From the Faculty of Medicine and Dentistry, and the Division of Dermatology, Department of Medicine, University of Alberta, Edmonton, Alberta, Canada.
A. Mourad, BSc, Medical Student, University of Alberta Faculty of Medicine and Dentistry; R. Gniadecki, MD, PhD, DMSci, Professor, Divisional Director, Division of Dermatology, University of Alberta.

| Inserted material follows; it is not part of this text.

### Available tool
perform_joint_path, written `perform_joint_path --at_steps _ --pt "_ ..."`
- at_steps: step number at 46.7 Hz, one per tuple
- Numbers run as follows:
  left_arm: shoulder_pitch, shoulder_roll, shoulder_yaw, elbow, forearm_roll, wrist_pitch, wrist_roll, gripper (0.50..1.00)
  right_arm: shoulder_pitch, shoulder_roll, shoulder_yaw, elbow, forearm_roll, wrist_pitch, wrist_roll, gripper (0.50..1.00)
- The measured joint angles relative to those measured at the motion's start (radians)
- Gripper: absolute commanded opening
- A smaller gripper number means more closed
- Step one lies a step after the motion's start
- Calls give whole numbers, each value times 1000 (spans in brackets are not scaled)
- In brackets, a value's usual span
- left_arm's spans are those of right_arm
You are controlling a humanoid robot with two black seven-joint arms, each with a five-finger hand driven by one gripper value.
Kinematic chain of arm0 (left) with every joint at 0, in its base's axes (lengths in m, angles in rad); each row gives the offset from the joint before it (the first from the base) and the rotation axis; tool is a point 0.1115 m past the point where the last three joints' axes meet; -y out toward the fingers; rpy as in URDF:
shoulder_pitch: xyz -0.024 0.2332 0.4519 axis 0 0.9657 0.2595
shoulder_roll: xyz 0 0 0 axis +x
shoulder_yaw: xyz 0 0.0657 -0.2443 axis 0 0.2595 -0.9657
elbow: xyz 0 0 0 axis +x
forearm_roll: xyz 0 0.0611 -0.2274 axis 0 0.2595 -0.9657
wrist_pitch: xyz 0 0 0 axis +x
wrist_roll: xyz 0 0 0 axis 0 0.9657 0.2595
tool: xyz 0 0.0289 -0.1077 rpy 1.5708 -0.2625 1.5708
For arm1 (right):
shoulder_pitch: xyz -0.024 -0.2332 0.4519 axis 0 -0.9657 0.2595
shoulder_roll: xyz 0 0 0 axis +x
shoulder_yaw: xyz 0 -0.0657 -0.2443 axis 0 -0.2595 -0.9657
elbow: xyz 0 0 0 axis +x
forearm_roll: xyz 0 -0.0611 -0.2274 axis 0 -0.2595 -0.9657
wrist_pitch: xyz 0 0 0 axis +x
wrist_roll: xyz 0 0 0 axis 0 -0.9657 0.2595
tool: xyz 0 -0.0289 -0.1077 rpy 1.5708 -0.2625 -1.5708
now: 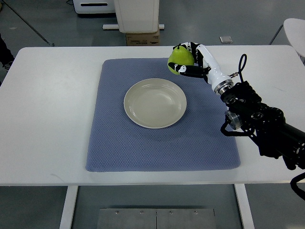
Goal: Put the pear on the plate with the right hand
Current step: 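Carry the pear over the plate and lower it onto the plate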
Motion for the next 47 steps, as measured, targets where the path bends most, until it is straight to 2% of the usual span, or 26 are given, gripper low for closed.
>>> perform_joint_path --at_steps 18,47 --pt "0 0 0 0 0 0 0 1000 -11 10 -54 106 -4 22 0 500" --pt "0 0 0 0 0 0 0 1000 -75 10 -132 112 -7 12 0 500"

J Rheumatol. 2020 Jan;47(1):59-65. doi: 10.3899/jrheum.180797. Epub 2019 Mar 1.
Biologic agents with different mechanisms of action [inhibitors of tumor necrosis factor-α (TNF-α), interleukin (IL)-12/23, and IL-17] showed efficacy in randomized controlled trials (RCT) in the treatment of psoriatic arthritis. We conducted a pooled metaanalysis of these agents for treatment of dactylitis and enthesitis and compared results with the American College of Rheumatology 20 (ACR20) response and Health Assessment Questionnaire-Disability Index (HAQ-DI) scores.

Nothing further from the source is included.